In a comment he left today on this post, Articulate Dad wrote,
What I can say is, though I love to teach, and though I believe students deserve committed teachers (and more of them), I honestly believe that our society needs a massive slap in the face about education.
In my dreams, every teacher in the country would go on strike tomorrow, and not come to the negotiating table until the first concession was made to double the number of teachers (from kindergarten through grad school) without any reduction in current salaries and benefits.
II. "The tyranny of content"
Yesterday I went to hear a distinguished professor in the sciences speak on how he uses new technologies in an attempt to provide students in his very large classes with an experience that feels more intimate.
He talked, in short, of interactivity, of getting students excited about learning. About small-group discussion. Clickers. Podcasts. Enriched content. Thoughtful and exciting videos that really made students think and wonder.
In the room sat about 20 science faculty from across the disciplines. Many of them I know to be some of the most caring, thoughtful faculty on campus. Yet most of the people in the room were referring to small-group discussion as a "new" and "innovative" way of teaching. They were excited about these methods, which is great. But they were focused on them as being more about keeping--as we put it when I worked for a symphony orchestra--butts in seats. There wasn't much talk (yet) of these as sound pedagogies.
They also were talking about these methods as "alternative" rather than as mainstream.
At this point I had to raise my hand and comment.
See, I sat through a lot of lectures as an undergrad, but they were always--always--interspersed by activities provided by the professor or truly thoughtful questions posed by the professor, which we were asked to answer verbally or in writing. Even in science courses.
And when I came to this institution, I had the good fortune to teach my own small courses and to TA for "large" (100 student) lecture courses in the humanities. In these courses, the professors also asked questions of the students and provided enriching multimedia experiences beyond PowerPoint outlines.

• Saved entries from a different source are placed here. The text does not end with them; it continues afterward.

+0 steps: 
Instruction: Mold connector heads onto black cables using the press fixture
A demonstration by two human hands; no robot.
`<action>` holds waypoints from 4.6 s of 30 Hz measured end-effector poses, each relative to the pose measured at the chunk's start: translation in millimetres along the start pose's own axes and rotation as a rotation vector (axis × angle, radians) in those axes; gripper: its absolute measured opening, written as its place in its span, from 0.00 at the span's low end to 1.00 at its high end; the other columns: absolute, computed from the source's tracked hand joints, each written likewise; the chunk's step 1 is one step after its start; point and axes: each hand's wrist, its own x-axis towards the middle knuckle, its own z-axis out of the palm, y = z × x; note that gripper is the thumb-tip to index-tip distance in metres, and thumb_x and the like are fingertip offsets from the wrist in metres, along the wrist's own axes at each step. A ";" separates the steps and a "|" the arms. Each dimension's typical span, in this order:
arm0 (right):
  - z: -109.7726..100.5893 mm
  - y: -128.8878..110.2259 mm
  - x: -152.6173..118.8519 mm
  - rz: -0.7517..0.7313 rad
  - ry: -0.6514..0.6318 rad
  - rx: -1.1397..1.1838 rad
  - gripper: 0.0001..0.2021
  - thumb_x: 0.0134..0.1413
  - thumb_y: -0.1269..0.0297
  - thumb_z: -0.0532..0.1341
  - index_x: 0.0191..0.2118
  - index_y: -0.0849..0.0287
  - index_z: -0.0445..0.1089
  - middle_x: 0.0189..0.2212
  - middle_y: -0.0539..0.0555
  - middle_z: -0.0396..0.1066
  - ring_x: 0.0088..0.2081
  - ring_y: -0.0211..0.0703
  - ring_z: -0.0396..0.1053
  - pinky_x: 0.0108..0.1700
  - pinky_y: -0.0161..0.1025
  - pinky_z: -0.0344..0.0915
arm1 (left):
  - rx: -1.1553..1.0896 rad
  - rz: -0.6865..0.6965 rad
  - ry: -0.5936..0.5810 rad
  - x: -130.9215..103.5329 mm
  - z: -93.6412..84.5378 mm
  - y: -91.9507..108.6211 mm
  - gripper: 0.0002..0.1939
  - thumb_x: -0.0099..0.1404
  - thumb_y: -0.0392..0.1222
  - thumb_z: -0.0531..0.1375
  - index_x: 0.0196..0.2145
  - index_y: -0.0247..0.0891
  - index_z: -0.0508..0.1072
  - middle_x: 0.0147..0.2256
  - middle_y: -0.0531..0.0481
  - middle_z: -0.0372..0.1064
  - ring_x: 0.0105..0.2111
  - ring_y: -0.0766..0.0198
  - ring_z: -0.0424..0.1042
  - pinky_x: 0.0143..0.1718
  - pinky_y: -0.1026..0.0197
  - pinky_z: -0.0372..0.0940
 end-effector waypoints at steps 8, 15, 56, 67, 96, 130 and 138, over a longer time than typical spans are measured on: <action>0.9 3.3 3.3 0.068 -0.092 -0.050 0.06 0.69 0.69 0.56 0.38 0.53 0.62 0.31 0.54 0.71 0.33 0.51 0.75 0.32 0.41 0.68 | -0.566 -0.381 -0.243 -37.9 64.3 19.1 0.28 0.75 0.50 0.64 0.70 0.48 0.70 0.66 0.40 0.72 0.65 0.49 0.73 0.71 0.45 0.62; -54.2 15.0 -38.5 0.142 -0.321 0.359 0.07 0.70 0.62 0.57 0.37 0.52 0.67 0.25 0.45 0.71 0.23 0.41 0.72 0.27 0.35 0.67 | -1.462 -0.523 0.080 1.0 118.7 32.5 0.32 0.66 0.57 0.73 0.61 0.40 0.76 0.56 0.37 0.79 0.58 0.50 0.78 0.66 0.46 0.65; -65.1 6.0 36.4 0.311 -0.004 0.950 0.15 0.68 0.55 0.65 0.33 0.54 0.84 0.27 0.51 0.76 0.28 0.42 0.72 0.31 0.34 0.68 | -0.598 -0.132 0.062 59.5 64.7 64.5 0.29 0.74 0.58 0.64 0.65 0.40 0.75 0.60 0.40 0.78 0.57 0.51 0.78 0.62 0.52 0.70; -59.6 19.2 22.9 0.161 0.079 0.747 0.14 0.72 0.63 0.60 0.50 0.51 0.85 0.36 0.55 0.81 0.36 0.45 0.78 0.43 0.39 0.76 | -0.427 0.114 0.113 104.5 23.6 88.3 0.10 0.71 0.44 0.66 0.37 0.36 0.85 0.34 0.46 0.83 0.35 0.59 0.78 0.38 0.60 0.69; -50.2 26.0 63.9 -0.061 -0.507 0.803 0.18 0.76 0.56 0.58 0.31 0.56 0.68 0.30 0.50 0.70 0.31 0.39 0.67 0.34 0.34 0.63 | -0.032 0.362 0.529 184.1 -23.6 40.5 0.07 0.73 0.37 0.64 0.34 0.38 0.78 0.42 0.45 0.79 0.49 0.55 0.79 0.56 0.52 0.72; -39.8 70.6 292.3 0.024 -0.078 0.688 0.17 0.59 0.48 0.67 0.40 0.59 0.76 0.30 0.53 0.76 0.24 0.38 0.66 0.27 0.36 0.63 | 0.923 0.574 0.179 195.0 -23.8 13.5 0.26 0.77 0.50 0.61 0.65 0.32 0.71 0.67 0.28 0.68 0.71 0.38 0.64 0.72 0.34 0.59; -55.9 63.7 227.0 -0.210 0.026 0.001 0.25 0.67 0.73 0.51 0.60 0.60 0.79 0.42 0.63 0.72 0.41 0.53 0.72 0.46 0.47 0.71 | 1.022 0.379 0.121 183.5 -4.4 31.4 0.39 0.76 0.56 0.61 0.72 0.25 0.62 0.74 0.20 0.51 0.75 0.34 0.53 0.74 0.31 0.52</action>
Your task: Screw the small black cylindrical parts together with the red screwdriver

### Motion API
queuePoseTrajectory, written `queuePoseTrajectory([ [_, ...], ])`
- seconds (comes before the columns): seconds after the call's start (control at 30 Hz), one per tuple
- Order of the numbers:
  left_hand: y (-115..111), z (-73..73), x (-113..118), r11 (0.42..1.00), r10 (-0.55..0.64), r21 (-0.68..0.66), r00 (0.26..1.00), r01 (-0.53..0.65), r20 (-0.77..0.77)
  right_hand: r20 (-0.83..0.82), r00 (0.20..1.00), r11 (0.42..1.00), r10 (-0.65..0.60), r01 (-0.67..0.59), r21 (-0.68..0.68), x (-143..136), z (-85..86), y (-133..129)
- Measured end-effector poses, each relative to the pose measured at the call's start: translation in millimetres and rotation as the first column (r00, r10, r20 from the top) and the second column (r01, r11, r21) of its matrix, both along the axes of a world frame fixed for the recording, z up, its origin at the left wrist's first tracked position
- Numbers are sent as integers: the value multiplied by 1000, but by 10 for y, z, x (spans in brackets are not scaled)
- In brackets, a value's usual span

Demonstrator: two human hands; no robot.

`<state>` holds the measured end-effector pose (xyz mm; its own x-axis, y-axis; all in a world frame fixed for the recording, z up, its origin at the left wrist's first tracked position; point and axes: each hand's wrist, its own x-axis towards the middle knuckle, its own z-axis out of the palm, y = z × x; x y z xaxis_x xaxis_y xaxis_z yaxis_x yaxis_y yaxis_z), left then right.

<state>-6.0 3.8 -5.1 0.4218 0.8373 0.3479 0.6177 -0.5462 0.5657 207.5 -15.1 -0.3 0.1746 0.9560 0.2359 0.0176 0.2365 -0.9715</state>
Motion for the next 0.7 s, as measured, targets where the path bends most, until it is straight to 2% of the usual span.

But when I began to work in our teaching resources center, I found myself with an office in the basement of a classroom building--a basement that included three large (120-250 person) lecture halls, as well as classrooms that seat 20 to 40 students.
Tens of thousands of people come through this building every day. And yet I rarely hear student voices, except during passing periods between classes. The talking emanates mostly from foreign-language classes, where students are hunched over textbooks or workbooks, mumbling through exercises or conversing haltingly with their classmates.
I was naive. I was shocked to learn that people from across the disciplines still lecture all. the. time. And I pointed this out to the science faculty at the talk--that they had it backward. That lecturing should be considered the "alternative" method, and interactivity and active learning should constitute our modus operandi.
Of course, the scientists were worried that they need to cover a certain amount of material during each quarter. I pointed out that they're being fearful, that they've fallen prey to what more progressive practitioners have called "the tyranny of content." That they need to be teaching students to learn, not stuffing their brains full of facts that they'll promptly forget immediately after the third "midterm."
I tried to be gentle and conversational, but I'm afraid I came across to those who wanted to read between the lines as saying "WTF have you been DOING to your students?"
Yes, some of the blame lies with students who lack curiosity, who aren't thirsting for knowledge even though they're at one of the best scientific institutions in the nation (and in some disciplines, the world).
I think that's why my teaching discipline, American studies, has so many science students getting double majors and minors. Sure, there are always the "hard core" science students who believe we're making up all this humanities crap, but even more of these students seem to enjoy the opportunity to learn to think critically about culture--including about the culture of science.
Unless we make a U-turn now on class size, faculty development, and the sizable contingent of students who are next to apathetic about their courses, my institution is in profound trouble, as is the state and the nation. The "small" humanities majors may not offer as clear a career path as do some of the sciences and they may draw in less grant money and fewer students--but they do offer something that many science classes apparently do not: the opportunity to consider their fellow human beings, and the opportunity to be treated by their professors like human beings with unique and interesting passions.
I don't mean to indict the sciences everywhere--clearly there are places where the sciences are being taught very well, just as there are science classrooms on my campus where faculty (in my observations, usually lecturers or senior, tenured faculty) are innovating the teaching of science. But we're on a bad track.
III. "A hell-bound train"
I mentioned the professor who spoke yesterday has "very large classes."
He has 780 students registered for his fall course.
The largest lecture hall on campus seats 500.
The course will be tag-team-taught, with another professor. Because there are 500 seats in each "section," it's likely the university will open the course up to 1,000 students.
Even worse, as he pointed out, only 25 to 30 percent of the students enrolled in this course actually show up to class on non-exam days.
The professor, the colleague who invited him to speak, and I had an intense little chat following his talk. During our conversation, the distinguished professor said that science teaching at our university is "a hell-bound train."
I want to get t-shirts made with that image and slogan. It would make a nice logo for our teaching resources center, no?